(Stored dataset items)
------------
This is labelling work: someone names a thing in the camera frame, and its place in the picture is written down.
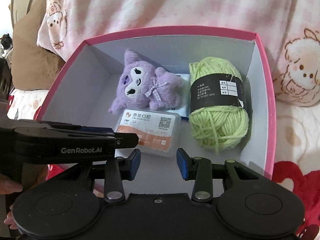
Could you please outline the person's left hand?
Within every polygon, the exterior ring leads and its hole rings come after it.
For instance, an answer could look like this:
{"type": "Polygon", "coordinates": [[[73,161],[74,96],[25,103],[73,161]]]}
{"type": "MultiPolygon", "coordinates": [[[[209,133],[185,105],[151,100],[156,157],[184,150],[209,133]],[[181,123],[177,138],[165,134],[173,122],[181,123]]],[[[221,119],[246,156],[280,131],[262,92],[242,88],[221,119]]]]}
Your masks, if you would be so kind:
{"type": "MultiPolygon", "coordinates": [[[[49,167],[48,165],[40,165],[40,170],[37,171],[34,175],[34,183],[28,187],[32,189],[45,182],[48,176],[49,167]]],[[[23,191],[23,186],[16,181],[13,181],[8,176],[1,174],[1,195],[9,195],[13,193],[19,193],[23,191]]],[[[9,207],[9,212],[7,213],[4,224],[9,227],[10,230],[17,230],[17,225],[13,219],[12,215],[13,204],[9,207]]]]}
------------
● **DIRECTIONS FOR THIS TASK**: Could you output the full set of entries exactly, skipping every picture?

● **WRITTEN RESPONSE**:
This is labelling work: someone names a thing in the camera frame, and its place in the picture is written down.
Could you please outline the person's left hand?
Within every polygon, the exterior ring leads and its hole rings come after it.
For instance, an answer could look like this:
{"type": "Polygon", "coordinates": [[[73,161],[74,96],[25,103],[73,161]]]}
{"type": "MultiPolygon", "coordinates": [[[[209,133],[185,105],[151,100],[156,157],[184,150],[209,133]],[[181,123],[177,138],[165,134],[173,122],[181,123]]],[[[221,119],[246,156],[280,131],[262,92],[242,88],[221,119]]]]}
Your masks, if you would be so kind:
{"type": "MultiPolygon", "coordinates": [[[[49,167],[48,165],[40,165],[40,170],[37,171],[34,175],[34,183],[28,187],[32,189],[45,182],[48,176],[49,167]]],[[[23,191],[23,186],[16,181],[13,181],[8,176],[1,174],[1,195],[9,195],[13,193],[19,193],[23,191]]],[[[9,207],[9,212],[7,213],[4,224],[9,227],[10,230],[17,230],[17,225],[13,219],[12,215],[13,204],[9,207]]]]}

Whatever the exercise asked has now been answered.